Failure to Prevent Resident-to-Resident Physical Abuse
Penalty
Summary
A deficiency occurred when the facility failed to protect a resident from physical abuse by another resident. The incident involved a resident with a history of encephalopathy, bipolar II disorder, schizoaffective disorder, and anxiety disorder, who was at risk for aggression and behavioral symptoms, including wandering and verbal aggression. The care plan for this resident included interventions to avoid confrontation and to intervene as necessary to protect the safety of others. Despite these measures, the resident was physically assaulted by another resident who struck them multiple times in the face. The resident who committed the assault had diagnoses of generalized anxiety disorder, major depressive disorder, and dementia, and was noted to have impaired thought processes and mood disturbances with agitation. Prior to the incident, this resident had exhibited aggressive and hostile behaviors, including yelling, using profanity, and threatening others.
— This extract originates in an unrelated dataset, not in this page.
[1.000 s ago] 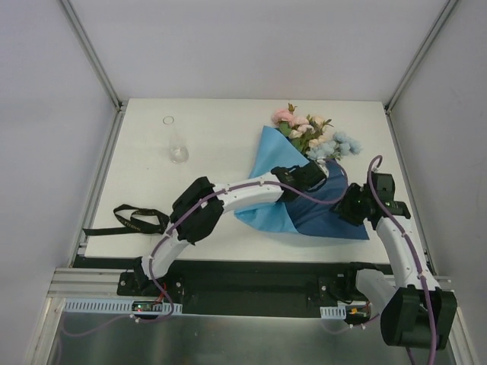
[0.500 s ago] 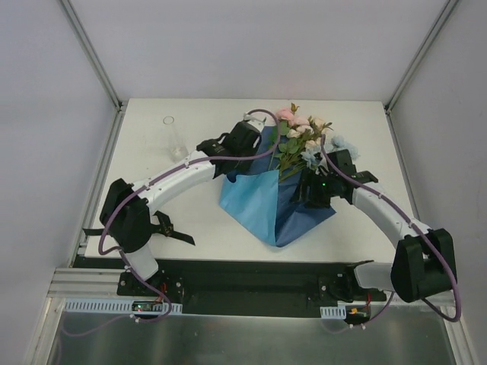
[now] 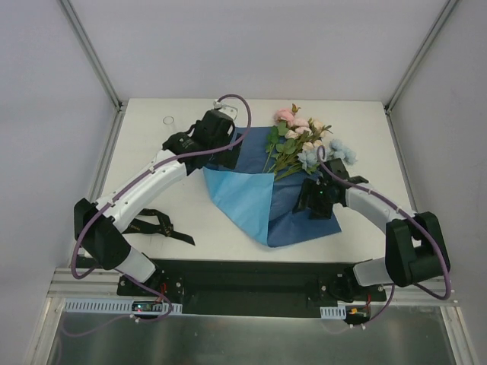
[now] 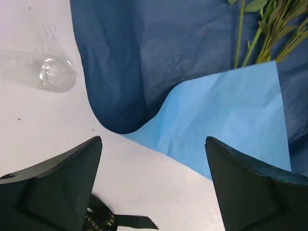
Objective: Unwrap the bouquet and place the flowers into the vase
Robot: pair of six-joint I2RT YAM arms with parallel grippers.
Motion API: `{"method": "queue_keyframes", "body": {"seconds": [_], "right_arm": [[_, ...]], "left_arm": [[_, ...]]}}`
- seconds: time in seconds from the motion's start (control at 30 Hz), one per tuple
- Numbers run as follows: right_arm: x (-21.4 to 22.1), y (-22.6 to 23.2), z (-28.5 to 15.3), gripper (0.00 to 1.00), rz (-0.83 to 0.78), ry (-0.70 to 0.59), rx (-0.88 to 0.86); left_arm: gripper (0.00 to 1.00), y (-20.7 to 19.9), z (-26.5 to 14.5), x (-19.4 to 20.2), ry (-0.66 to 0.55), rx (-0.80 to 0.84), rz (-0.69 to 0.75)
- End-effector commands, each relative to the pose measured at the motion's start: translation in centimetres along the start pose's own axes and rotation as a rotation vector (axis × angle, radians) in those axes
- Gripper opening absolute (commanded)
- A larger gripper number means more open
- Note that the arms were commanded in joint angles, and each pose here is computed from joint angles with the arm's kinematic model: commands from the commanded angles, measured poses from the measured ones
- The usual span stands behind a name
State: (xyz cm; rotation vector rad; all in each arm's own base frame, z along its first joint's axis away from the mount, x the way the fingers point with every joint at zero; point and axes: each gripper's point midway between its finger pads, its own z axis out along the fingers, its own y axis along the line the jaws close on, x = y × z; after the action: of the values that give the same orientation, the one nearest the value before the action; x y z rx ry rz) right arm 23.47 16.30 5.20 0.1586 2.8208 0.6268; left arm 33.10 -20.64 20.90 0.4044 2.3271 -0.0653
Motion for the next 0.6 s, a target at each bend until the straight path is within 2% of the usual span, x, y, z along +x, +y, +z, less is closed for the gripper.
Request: {"method": "queue_keyframes", "body": {"seconds": [0.0, 0.03, 0.13, 0.17, 0.23, 0.27, 0.33, 0.37, 0.43, 0.5, 0.57], "right_arm": [[0.1, -5.7, -1.5, 0.69, 0.208, -0.081, 0.123], [0.1, -6.4, -1.7, 0.70, 0.233, -0.091, 0.128], [-0.6, -8.6, -2.7, 0.70, 0.304, -0.135, 0.145], [-1.2, -9.2, -3.2, 0.70, 0.320, -0.161, 0.156], [-1.7, -10.0, -3.9, 0.70, 0.335, -0.184, 0.177], [-2.0, -10.0, -4.4, 0.70, 0.329, -0.199, 0.180], [-3.0, -9.9, -5.8, 0.71, 0.291, -0.233, 0.203], [-3.5, -9.4, -6.7, 0.71, 0.267, -0.268, 0.191], [-4.5, -8.2, -8.1, 0.71, 0.210, -0.307, 0.152], [-5.1, -7.5, -9.7, 0.72, 0.173, -0.346, 0.148], [-5.1, -7.0, -10.6, 0.75, 0.138, -0.364, 0.151]], "left_arm": [[0.88, 1.1, -1.5, -1.7, -0.013, -0.044, 0.054], [0.87, 0.6, -1.7, -2.0, -0.021, -0.011, 0.060], [0.84, -3.8, -2.6, -2.7, -0.024, 0.246, 0.090], [0.75, -6.8, -3.6, -2.6, -0.005, 0.421, 0.098], [0.67, -9.0, -3.0, -1.7, 0.042, 0.516, 0.092], [0.56, -9.7, -2.7, -1.0, 0.066, 0.540, 0.097], [0.48, -10.1, -1.3, 0.6, 0.108, 0.506, 0.131], [0.39, -9.8, -0.3, 2.0, 0.144, 0.470, 0.149], [0.32, -8.7, 1.4, 4.2, 0.193, 0.380, 0.191], [0.23, -8.2, 2.6, 7.6, 0.277, 0.348, 0.202], [0.19, -8.2, 3.3, 10.4, 0.350, 0.346, 0.191]]}}
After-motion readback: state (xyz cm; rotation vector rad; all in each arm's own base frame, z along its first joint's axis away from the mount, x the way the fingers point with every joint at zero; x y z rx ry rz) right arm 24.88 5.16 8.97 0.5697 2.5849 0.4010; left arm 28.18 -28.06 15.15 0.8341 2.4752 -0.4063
Behavior monitoring and increased assessment were implemented, but staff were unable to redirect the resident effectively during behavioral crises. On the day of the incident, the resident admitted to hitting the other resident after a confrontation in the smoking area. Interviews with staff and other residents revealed that the aggressor had a history of targeting the victim and had previously intervened in altercations involving the victim and other residents. Staff were aware of the behavioral issues and previous incidents but did not anticipate the physical altercation. The facility's abuse and neglect policy required identification and intervention for residents at risk of abuse or with behaviors that could lead to conflict, but these measures were insufficient to prevent the incident.